By William M. Kunstier
September 13th marked the 20th anniversary of the retaking of D-Yard at the Attica State Correctional Facility—a maximum-security penitentiary in upstate New York—by the authorities. The military assault on the yard by an army of state troopers, correction officers and sheriff’s deputies resulted in the deaths of 33 inmates and 10 hostages, as well as severe injuries to scores of other prisoners. Many died from loss of blood or lack of adequate medical attention because of the state’s failure to provide enough physicians, nurses and plasma for the anticipated number of casualties. Following the attack, inmates were forced to run a gauntlet of baton-wielding officers or were otherwise brutalized.
Some 17 years ago, a devoted band of attorneys who had been involved in the legal proceedings that followed the retaking of the facility, filed a class action suit on behalf of the affected inmates in federal court in Buffalo, NY. The suit sought damages for both the brutality practiced against their clients and the lack of planning for adequate medical and personnel resources. The original defendants included the estate of Gov. Nelson Rockefeller, Correction Commissioner Russell Oswald, Warden Vincent Mancusi and his chief deputy. Although the Rockefeller attorneys succeeded in obtaining an order of dismissal for the estate, the suit against the other defendants has just been sustained by a federal appellate court, which also directed that a prompt trial take place.
In order to prepare for this trial—which, it is estimated, may take as long as six or seven months—an Attica Justice Committee has been formed. Among its hundred or so members are Susan Sarandon, Ossie Davis, Ruby Dee, Spike Lee, Father Daniel Berrigan, Ramsey Clark, Bishop Paul Moore and painters Leon Golub and Nancy Spero.
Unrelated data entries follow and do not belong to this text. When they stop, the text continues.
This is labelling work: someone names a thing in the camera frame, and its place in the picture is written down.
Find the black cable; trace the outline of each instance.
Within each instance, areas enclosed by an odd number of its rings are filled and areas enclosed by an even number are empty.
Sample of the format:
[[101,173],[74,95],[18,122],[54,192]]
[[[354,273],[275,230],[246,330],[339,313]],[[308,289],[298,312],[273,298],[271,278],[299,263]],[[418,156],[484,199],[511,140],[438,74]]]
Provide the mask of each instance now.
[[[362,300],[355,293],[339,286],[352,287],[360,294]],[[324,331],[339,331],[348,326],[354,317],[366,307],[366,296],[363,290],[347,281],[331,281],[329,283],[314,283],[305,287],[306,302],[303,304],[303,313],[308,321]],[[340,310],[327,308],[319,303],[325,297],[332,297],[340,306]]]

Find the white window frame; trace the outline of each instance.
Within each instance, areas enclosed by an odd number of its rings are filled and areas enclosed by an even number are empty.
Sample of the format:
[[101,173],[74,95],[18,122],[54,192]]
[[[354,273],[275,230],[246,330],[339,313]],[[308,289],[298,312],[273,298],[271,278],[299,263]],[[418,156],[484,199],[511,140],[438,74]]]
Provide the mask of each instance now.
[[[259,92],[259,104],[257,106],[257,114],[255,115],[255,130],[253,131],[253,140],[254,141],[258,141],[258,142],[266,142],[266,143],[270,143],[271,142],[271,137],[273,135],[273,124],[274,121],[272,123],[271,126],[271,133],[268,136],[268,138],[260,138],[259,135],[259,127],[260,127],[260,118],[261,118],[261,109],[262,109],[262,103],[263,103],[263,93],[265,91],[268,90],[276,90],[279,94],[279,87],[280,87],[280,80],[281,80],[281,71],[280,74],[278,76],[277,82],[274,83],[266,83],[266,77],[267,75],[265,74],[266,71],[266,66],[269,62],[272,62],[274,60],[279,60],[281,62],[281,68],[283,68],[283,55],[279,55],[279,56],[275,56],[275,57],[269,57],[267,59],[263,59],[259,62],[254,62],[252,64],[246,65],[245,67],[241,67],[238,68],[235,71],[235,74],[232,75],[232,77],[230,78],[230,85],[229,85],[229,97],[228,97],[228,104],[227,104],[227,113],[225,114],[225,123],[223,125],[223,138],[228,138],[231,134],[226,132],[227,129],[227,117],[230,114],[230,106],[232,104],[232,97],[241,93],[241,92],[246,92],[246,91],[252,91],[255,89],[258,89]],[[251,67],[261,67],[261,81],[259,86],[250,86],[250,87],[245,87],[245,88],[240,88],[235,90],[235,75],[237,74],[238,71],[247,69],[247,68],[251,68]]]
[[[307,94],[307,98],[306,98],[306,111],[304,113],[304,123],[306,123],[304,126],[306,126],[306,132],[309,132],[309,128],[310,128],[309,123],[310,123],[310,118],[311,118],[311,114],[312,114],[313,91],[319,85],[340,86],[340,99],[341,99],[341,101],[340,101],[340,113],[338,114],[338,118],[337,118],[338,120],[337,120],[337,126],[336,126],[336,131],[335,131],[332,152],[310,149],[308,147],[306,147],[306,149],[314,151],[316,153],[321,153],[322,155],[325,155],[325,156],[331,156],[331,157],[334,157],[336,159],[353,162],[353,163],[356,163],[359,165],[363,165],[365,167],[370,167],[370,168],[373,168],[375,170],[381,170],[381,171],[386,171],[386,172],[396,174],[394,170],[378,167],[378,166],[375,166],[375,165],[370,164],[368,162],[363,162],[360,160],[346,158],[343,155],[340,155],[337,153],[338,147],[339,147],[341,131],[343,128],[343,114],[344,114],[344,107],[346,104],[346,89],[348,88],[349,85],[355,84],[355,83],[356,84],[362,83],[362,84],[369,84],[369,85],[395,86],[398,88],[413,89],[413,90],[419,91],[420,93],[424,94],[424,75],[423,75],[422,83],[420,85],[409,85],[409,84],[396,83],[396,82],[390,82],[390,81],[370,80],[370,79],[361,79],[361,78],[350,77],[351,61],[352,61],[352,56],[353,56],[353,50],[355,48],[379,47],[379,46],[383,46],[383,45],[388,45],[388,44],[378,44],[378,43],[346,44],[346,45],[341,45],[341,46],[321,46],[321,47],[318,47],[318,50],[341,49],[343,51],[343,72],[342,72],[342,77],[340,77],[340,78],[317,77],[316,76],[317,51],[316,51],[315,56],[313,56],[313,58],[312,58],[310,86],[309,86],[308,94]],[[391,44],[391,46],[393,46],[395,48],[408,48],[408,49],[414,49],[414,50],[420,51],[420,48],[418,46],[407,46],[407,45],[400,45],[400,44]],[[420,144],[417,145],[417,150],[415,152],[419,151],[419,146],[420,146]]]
The committee’s purpose is to commemorate the 20th anniversary of the uprising and to support the Attica plaintiffs and their families during the Buffalo trial. The trial’s budget is being estimated at $100,000, out of which the expenses of transporting many witnesses to Buffalo will be met. These include Dr. Michael Baden, the former New York City medical examiner; New York Times columnist Tom Wicker; and Malcom Bell, who, as an assistant New York state attorney general, exposed the unfair prosecution of the Attica inmates in his book, Turkey Shoot, which led Governor Hugh Carey to order the dismissal of all the charges against them.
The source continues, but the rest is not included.